Why Iceland?

Why not?

The temperature in Reykjavik is just below freezing, but the wind off the North Atlantic coast cuts through however many layers I bury myself in. Were I a typical Icelandic teen, I’d have a simple jacket, perhaps a scarf, but no boots, gloves, or hat.

It’s cold, no doubt, and I am bundled in all of the above. The scarf is vital (thank you, Katie Huston!), and my thick socks are a godsend. I’m definitely a tourist, but that is just as well, for the people here are ready to look out for me, smile, and explain how to find pubic buildings which have no obvious signs labeling them as museum or residential home.

Reykjavik has a population of little more than 200,000—everyone knows everyone, and most of the town proper is accessible by foot. There is traffic, but it is thin, and it always slows or stops for pedestrians. Even foot traffic is light amongst the numerous brick walkways and courts. I can imagine that the summer here is busy, what with closed up kiosks advertising ice cream and colas, but for now, as the moon parades visibly through the sky at any time of day, the capital of Iceland is quiet and even warm.

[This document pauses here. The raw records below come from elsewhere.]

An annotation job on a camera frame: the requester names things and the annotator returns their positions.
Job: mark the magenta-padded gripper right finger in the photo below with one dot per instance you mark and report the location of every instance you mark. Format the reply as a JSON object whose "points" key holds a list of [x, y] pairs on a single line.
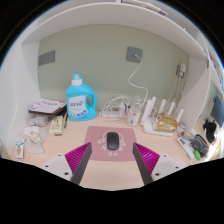
{"points": [[163, 164]]}

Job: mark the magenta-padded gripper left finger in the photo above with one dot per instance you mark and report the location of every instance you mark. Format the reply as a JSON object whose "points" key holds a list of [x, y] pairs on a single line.
{"points": [[61, 164]]}

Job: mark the black computer mouse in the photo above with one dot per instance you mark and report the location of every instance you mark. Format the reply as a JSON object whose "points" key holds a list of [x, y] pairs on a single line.
{"points": [[113, 140]]}

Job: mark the pink mouse pad with drawing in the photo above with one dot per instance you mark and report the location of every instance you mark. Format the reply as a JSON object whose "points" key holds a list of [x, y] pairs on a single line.
{"points": [[95, 146]]}

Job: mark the white remote control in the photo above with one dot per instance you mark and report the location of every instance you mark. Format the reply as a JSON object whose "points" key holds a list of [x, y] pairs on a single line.
{"points": [[185, 147]]}

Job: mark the small yellow snack packet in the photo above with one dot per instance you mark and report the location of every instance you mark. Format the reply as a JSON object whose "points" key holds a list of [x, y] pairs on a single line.
{"points": [[35, 137]]}

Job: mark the small cream box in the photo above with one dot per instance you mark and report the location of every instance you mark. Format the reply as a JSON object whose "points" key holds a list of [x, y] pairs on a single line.
{"points": [[56, 125]]}

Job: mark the gold snack bag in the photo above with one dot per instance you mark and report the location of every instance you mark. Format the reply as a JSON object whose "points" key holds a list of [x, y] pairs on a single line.
{"points": [[165, 123]]}

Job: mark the grey pouch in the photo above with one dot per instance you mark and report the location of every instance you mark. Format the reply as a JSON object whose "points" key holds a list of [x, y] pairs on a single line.
{"points": [[200, 145]]}

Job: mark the white router with antennas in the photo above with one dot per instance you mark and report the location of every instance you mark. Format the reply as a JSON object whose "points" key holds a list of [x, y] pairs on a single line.
{"points": [[148, 125]]}

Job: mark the black pen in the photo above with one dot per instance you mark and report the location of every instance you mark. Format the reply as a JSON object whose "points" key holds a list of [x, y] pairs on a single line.
{"points": [[65, 120]]}

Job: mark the white sachet with blue print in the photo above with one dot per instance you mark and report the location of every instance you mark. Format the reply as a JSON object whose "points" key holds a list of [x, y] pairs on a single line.
{"points": [[20, 146]]}

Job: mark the white crumpled tissue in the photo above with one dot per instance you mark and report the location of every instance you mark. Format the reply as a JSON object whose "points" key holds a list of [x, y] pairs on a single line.
{"points": [[29, 129]]}

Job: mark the crumpled grey plastic bag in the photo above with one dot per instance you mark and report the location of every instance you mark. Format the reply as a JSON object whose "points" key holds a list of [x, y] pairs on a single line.
{"points": [[38, 120]]}

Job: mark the clear bottle with red label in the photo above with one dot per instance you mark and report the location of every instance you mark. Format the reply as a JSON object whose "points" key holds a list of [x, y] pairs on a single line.
{"points": [[134, 116]]}

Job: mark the blue detergent bottle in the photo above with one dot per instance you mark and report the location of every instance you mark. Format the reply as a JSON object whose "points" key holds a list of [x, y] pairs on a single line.
{"points": [[80, 98]]}

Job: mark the white power strip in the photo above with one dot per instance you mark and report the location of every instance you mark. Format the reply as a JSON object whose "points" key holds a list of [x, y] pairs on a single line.
{"points": [[111, 114]]}

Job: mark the dark monitor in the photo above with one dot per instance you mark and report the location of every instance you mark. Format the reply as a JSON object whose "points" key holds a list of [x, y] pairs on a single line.
{"points": [[218, 111]]}

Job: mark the white desk hutch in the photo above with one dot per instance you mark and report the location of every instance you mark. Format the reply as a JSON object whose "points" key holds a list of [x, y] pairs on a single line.
{"points": [[116, 16]]}

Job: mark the wall outlet with plugs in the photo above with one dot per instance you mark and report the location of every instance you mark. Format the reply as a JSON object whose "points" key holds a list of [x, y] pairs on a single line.
{"points": [[181, 70]]}

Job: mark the grey wall vent plate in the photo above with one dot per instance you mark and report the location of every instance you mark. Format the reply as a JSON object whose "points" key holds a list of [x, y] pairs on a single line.
{"points": [[46, 57]]}

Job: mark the grey wall socket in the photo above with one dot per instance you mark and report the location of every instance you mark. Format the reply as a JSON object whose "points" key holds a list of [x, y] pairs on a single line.
{"points": [[134, 55]]}

I just returned from a traditional dinner with dozens of teachers from around the world who take their students on trips, as well. At my table were a couple from Argentina (English is their fifth language), a teacher from Long Island and his Japanese wife, and a couple of teachers from Ann Arbor who I met at the Detroit airport. They run a team-taught humanities class and take their students to Italy every summer. For our Model UN team, I have to report that the stories from those who have been to China with ACIS are terrific—we are in for a great trip!

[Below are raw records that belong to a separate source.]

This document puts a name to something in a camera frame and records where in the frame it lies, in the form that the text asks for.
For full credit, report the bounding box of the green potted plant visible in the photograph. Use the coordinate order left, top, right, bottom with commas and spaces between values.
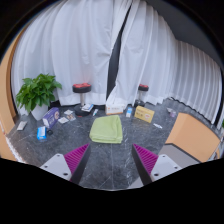
15, 73, 63, 121

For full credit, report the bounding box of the purple cardboard box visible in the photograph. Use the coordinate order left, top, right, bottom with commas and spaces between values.
42, 106, 61, 130

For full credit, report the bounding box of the green towel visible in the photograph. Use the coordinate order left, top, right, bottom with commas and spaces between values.
88, 115, 124, 145

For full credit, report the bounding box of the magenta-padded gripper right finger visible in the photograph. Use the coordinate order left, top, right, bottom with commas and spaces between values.
130, 143, 183, 186

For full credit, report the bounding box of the white and orange box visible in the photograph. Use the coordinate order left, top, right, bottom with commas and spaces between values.
105, 103, 126, 116

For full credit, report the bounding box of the stack of white-blue boxes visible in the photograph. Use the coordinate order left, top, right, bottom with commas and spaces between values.
80, 103, 95, 113

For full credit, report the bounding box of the blue and white box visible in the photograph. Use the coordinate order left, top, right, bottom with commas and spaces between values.
36, 125, 48, 141

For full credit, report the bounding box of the small blue-white box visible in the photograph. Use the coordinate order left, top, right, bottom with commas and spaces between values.
125, 106, 134, 118

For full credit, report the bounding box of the white pleated curtain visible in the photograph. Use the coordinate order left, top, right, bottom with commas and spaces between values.
166, 38, 224, 124

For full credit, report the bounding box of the white printed sachet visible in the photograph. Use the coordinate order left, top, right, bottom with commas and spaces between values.
57, 116, 70, 125

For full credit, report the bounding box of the yellow cardboard box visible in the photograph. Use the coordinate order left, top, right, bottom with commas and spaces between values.
134, 105, 156, 124

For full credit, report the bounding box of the orange-topped table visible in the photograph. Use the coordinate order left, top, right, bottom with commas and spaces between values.
158, 112, 223, 169

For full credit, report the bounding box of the black red-rimmed bar stool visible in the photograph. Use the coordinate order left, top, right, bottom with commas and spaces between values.
72, 82, 95, 117
133, 83, 150, 108

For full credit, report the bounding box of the blister pack of pills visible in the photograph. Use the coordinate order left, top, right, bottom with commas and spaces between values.
65, 113, 77, 122

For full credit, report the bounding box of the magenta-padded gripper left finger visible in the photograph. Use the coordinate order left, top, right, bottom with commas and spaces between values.
39, 143, 92, 185

The dinner was a lobster bisque followed by a lamb and asparagus entrée; dessert was a berry yogurt.  All of it was excellent.  High in protein and fat for the Icelanders, apparently—the winter here is dark and long.  In January, in the middle of it, the sun is out perhaps five hours per day.  We made the most of it, even though we traveled through the night to arrive in Iceland at 8:00 this morning in pitch dark.  When we grew tired, we’d stop to replenish ourselves with an asparagus soup or bit of fish.

Where do the vegetables come from?  Perhaps 1% of Icelandic land is arable, so the country must import nearly all of its greens (and I suspect much else), so the cost of living is quite high. Why can’t they grow their own?  Years ago, Iceland (despite the popular story of its green beauty) decimated its tree population to make more croplands and build towns.  The trees held the thin topsoil to the volcanic under-rock, and therefore the past decades have seen enormous erosion by wind, sea, and rain.

Today was town exploration and museums. Iceland is happy to vaunt its local abstract expressionist art and simply-lined and sparse design styles: pressboard furniture and clean whites and blacks.  It’s classy enough in its consistency, but I’m not a fan: it seems to belie the warmth of the people we’ve met. One museum was the basement of our own hotel where the oldest known Icelandic settlement has been unearthed. The town literally lifted our building up off its foundation, excavated and reinforced the ancient settlement (dating to 871 AD), and then set the building back down. Some pretty amazing interactive digital tech surrounds the dig so you can see holograms and simulations created over the excavation itself.

The same was true of the Culture House: an entire floor is dedicated to the volcanic creation of the island of Surtsey in the late 1960s and how quickly life has rooted itself to lifeless rock. I was also happy to see great displays of the earliest surviving copies of several Icelandic Sagas:  The Book of Settlements, the Book of Icelanders, and others–inspiration for Wagnerian operas and Tolkien’s The Lord of the Rings.

Finally tonight, I have to note the energy usage. At first, we were agog that doors to buildings are sometimes left open in this dark winter city, but that is only to allow fresh air to move into the buildings.  The energy costs (both heat, water, and electric) here are practically nil. This is the perfect eco-friendly energy system: geothermal power permeates the city, especially as volcanic activity remains. My room has no apparent thermostat and yet it is completely comfortable.  Iceland—left with few choices—allows the earth’s natural energy to sustain it. We’ll test this tomorrow morning by swimming in the Blue Lagoon, a geothermal-heated lake. From what I understand, the steam from the lake wets the hair of waders and the cold air then freezes it. Should be interesting!